[Material shown]

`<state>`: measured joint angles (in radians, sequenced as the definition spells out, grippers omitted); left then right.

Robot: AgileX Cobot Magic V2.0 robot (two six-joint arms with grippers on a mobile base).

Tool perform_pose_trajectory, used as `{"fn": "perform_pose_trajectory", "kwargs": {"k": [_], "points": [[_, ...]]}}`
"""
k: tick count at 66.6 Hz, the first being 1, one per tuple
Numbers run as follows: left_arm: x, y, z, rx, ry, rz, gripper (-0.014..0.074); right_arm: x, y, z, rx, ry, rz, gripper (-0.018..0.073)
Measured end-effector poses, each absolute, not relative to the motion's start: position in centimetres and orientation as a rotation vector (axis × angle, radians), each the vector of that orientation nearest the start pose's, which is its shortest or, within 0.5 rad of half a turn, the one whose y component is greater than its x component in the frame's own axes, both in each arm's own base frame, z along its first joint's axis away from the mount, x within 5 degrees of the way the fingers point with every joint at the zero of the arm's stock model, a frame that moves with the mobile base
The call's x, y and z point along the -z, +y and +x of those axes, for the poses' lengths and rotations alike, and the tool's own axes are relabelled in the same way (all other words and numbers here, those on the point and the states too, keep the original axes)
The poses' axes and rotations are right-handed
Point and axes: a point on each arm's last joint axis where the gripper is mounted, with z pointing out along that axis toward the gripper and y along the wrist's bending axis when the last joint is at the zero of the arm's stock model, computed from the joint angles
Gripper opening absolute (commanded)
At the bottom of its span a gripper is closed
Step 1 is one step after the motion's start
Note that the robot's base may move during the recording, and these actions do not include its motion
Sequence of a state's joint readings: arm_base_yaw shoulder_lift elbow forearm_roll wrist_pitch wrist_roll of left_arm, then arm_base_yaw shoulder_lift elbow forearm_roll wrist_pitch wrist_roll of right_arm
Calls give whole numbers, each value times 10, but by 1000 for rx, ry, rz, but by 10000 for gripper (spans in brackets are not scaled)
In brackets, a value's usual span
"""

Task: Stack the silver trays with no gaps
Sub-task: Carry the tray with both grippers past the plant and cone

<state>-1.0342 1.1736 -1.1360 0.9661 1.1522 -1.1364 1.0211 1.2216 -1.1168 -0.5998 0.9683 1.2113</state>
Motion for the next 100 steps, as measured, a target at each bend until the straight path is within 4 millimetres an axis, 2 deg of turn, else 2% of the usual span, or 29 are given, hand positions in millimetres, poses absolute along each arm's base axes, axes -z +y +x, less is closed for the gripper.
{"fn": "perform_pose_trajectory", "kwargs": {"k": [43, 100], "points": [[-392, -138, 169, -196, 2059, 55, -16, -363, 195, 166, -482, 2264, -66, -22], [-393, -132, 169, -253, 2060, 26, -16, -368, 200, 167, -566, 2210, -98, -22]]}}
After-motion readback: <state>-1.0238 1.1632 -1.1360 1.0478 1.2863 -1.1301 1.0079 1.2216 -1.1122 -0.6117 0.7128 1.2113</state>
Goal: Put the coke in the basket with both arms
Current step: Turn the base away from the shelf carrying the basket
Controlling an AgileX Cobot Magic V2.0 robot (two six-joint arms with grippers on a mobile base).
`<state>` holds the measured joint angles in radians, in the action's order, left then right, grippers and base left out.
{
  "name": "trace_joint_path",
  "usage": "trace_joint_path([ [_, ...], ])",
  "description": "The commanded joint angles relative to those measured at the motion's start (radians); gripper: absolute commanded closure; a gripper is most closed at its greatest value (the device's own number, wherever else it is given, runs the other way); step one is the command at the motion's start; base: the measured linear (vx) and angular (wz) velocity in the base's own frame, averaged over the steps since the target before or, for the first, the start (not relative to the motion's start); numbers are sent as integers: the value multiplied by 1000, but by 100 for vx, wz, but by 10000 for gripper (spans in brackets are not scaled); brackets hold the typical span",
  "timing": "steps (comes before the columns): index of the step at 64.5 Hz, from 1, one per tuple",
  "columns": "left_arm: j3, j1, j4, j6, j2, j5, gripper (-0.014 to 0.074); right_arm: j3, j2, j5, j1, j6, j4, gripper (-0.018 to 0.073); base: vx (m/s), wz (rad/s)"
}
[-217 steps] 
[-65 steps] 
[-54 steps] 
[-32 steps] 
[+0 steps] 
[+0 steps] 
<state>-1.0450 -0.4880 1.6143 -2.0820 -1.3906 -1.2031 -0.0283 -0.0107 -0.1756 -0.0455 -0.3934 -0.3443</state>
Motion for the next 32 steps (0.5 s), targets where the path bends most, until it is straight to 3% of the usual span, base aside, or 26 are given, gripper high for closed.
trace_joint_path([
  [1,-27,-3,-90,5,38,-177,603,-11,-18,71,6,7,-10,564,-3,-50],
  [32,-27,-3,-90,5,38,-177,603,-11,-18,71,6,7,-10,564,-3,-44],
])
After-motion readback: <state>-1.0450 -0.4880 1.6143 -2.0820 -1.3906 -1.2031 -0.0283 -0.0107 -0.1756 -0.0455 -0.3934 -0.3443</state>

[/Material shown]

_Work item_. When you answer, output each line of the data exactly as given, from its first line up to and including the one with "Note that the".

_Your solution_.
`<state>`: measured joint angles (in radians, sequenced as the definition spells out, grippers omitted); left then right.

Robot: AgileX Cobot Magic V2.0 robot (two six-joint arms with grippers on a mobile base).

Tool perform_pose_trajectory, used as `{"fn": "perform_pose_trajectory", "kwargs": {"k": [_], "points": [[_, ...]]}}`
"""
k: tick count at 66.6 Hz, the first being 1, one per tuple
Numbers run as follows: left_arm: x, y, z, rx, ry, rz, gripper (-0.014..0.074); right_arm: x, y, z, rx, ry, rz, gripper (-0.018..0.073)
Measured end-effector poses, each absolute, not relative to the motion's start: position in centimetres and orientation as a rotation vector (axis × angle, radians), each the vector of that orientation nearest the start pose's, which is its shortest or, within 0.5 rad of half a turn, the one whose y component is greater than its x component in the frame's own axes, both in each arm's own base frame, z along its first joint's axis away from the mount, x within 5 degrees of the way the fingers point with every joint at the zero of the arm's stock model, a frame that moves with the mobile base
The call's x, y and z point along the -z, +y and +x of those axes, for the poses' lengths and rotations alike, and the tool's own axes are relabelled in the same way (all other words and numbers here, those on the point and the states too, keep the original axes)
The poses' axes and rotations are right-handed
Point and axes: a point on each arm's last joint axis where the gripper is mounted, with z pointing out along that axis toward the gripper and y along the wrist's bending axis when the last joint is at the zero of the arm's stock model, computed from the joint angles
Gripper opening absolute (commanded)
At the bottom of its span a gripper is closed
Step 1 is one step after the motion's start
Note that the robot's base may move during the recording, and these actions do not include its motion

No part of the exercise is left unanswered.